Now let's build a stock ticker source that handles returning ticker data for multiple stocks. The name of each stream will be the stock symbol that it represents.

AirbyteCatalog

{
"streams": [
{
"name": "TSLA",
"supported_sync_modes": [
"full_refresh",
"incremental"
],
"source_defined_cursor": false,
"json_schema": {
"type": "object",
"properties": {
"symbol": {
"type": "string"
},
"price": {
"type": "number"
},
"date": {
"type": "string"
}
}
}
},
{
"name": "FB",
"supported_sync_modes": [
"full_refresh",
"incremental"
],
"source_defined_cursor": false,
"json_schema": {
"type": "object",
"properties": {
"symbol": {
"type": "string"
},
"price": {
"type": "number"
},
"date": {
"type": "string"
}
}
}
}
]
}

This example provides another way of thinking about exposing data in a source. As a developer building a source, you can model the AirbyteCatalog for a source however makes most sense to the use case you are trying to fulfill.

Nested Schema Example

Often, a data source contains "nested" data. In other words this is data that where each record contains other objects nested inside it. Cases like this are cannot be easily modeled just as tables / columns. This is why Airbyte uses JsonSchema to model the schema of its streams.

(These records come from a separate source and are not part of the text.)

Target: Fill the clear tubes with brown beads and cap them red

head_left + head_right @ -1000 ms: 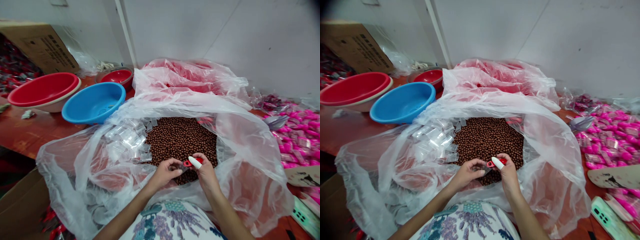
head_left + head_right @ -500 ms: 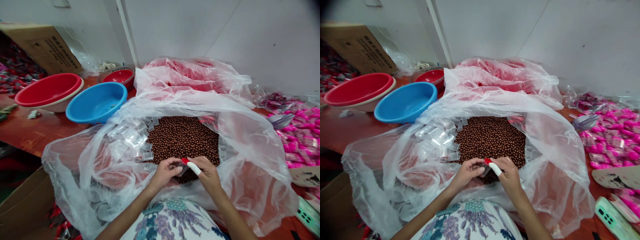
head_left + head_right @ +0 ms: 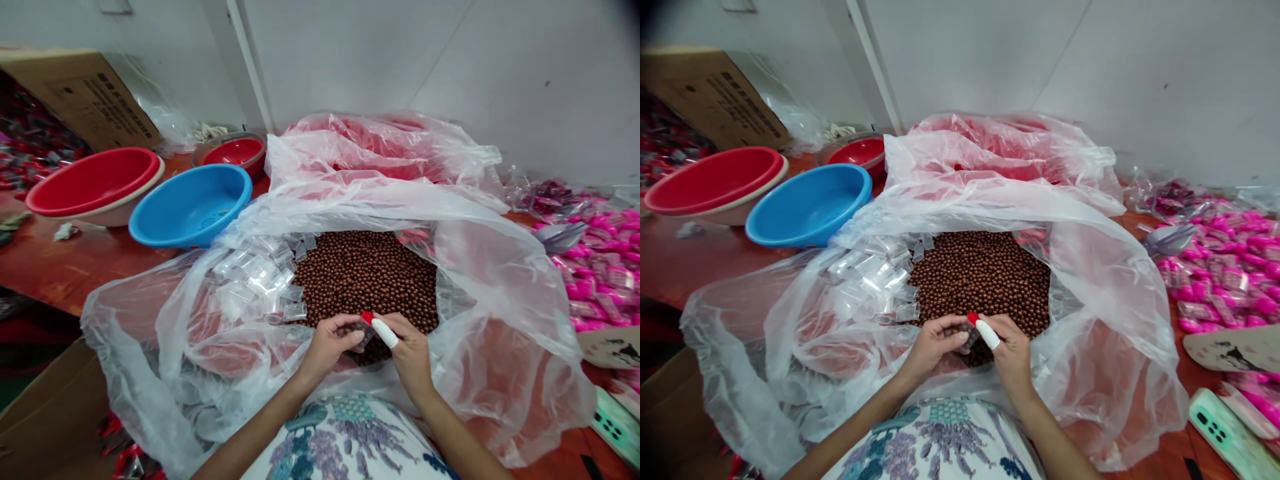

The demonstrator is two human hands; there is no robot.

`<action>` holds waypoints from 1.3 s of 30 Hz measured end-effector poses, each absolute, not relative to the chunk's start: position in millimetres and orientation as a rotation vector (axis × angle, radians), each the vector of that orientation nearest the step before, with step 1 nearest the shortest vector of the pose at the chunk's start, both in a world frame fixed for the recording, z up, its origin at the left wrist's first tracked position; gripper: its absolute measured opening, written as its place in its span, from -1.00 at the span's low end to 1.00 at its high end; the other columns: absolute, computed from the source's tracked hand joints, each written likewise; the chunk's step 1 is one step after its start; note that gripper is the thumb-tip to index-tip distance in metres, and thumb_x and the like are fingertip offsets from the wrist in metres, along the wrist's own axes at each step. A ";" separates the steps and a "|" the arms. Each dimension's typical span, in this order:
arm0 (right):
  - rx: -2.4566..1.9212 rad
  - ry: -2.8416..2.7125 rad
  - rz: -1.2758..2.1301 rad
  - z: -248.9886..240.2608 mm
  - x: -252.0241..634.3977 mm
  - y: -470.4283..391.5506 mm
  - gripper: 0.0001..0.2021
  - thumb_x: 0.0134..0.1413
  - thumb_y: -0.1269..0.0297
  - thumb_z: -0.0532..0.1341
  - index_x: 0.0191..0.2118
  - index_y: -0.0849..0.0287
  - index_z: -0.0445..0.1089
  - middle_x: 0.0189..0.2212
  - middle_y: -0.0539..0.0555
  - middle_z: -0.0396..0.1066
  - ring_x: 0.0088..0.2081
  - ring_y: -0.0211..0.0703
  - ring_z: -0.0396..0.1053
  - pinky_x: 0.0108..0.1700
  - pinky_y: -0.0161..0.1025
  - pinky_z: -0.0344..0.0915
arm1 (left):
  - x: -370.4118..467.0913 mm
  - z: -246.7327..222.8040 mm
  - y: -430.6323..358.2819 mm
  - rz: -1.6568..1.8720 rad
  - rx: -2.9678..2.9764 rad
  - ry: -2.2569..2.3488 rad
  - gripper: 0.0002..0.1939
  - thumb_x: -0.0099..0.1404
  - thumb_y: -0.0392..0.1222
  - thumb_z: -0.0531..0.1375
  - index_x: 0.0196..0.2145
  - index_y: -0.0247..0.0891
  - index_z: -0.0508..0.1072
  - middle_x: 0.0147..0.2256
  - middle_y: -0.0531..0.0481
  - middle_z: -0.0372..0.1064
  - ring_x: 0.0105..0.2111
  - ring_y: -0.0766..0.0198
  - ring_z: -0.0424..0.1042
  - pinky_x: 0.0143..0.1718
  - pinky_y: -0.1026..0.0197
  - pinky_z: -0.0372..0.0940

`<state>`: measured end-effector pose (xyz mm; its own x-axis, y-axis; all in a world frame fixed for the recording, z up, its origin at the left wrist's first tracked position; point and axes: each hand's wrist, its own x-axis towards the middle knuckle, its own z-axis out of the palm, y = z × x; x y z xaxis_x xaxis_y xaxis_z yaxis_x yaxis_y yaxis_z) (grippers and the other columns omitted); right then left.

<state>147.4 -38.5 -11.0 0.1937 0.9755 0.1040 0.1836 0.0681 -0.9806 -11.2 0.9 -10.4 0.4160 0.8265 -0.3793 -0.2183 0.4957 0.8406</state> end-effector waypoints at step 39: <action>-1.625 -2.055 0.229 -25.5 188.0 -9.3 -0.48 -0.18 0.66 0.01 -0.06 0.14 0.33 -0.20 0.09 0.39 -0.19 -0.07 0.25 -0.14 -0.12 0.22 | -19.1 -16.8 2.9 0.739 1.008 0.952 -0.59 0.13 -0.20 0.20 -0.02 -0.17 0.38 -0.09 -0.08 0.33 -0.15 0.16 0.31 -0.22 0.16 0.32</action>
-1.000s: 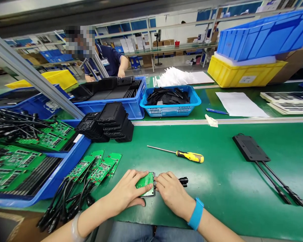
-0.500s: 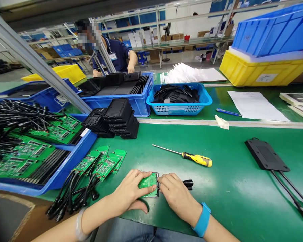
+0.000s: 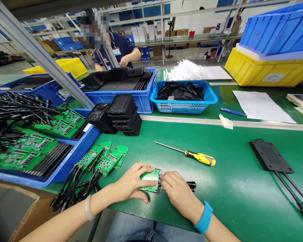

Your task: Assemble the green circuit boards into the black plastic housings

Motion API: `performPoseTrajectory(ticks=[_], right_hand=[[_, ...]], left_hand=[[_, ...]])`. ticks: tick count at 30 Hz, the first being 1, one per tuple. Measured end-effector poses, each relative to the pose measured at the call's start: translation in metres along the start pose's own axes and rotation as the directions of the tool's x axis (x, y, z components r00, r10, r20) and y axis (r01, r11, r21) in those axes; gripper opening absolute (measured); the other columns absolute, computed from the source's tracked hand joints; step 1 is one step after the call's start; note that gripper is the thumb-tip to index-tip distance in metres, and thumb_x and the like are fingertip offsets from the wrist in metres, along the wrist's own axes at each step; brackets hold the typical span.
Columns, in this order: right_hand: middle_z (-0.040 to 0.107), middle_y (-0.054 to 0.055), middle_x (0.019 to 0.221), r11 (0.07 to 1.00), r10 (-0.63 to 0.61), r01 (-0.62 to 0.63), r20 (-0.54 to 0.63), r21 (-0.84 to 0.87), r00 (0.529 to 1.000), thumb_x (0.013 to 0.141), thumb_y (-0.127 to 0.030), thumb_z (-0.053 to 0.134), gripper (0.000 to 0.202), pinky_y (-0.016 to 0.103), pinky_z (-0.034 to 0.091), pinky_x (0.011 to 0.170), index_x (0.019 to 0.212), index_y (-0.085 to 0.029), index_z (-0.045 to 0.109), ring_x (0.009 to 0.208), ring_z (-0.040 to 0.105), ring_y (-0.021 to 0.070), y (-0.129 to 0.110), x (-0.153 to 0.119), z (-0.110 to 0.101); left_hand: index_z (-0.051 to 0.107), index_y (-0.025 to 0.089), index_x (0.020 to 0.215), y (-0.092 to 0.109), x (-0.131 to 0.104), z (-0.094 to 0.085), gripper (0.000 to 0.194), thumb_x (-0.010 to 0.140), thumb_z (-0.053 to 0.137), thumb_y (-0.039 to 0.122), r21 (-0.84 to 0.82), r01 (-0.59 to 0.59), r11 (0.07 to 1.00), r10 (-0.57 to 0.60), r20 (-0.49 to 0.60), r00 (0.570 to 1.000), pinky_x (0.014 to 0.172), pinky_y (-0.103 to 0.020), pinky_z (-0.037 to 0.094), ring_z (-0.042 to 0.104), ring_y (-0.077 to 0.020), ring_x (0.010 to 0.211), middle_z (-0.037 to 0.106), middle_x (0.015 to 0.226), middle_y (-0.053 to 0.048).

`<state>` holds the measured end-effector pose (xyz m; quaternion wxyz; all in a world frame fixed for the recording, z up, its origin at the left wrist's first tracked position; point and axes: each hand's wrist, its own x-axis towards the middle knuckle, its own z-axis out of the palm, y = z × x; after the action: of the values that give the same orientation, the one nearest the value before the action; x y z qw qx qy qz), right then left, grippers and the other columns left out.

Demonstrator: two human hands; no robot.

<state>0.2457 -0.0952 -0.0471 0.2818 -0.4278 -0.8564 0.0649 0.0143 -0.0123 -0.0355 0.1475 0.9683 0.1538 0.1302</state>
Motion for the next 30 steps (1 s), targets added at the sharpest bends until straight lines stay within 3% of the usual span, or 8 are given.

Let's imagine we are modeling a flight object. A flight object might look like this:

{
"airline": "alaska",
"origin": {
"airport_code": "SFO",
"terminal": "2",
"gate": "G23"
},
"destination": {
"airport_code": "JFK",
"terminal": "7",
"gate": "1"
}
}

The AirbyteCatalog would look like this:

{
"streams": [
{
"name": "flights",
"supported_sync_modes": [
"full_refresh"
],
"source_defined_cursor": false,
"json_schema": {
"type": "object",
"properties": {
"airline": {
"type": "string"
},
"origin": {
"type": "object",
"properties": {
"airport_code": {
"type": "string"
},
"terminal": {
"type": "string"
},
"gate": {
"type": "string"
}
}
},
"destination": {
"type": "object",
"properties": {
"airport_code": {
"type": "string"
},
"terminal": {
"type": "string"
},
"gate": {
"type": "string"
}
}
}
}
}
}
]
}

Because Airbyte uses JsonSchema to model the schema of streams, it is able to handle arbitrary nesting of data in a way that a table / column based model cannot.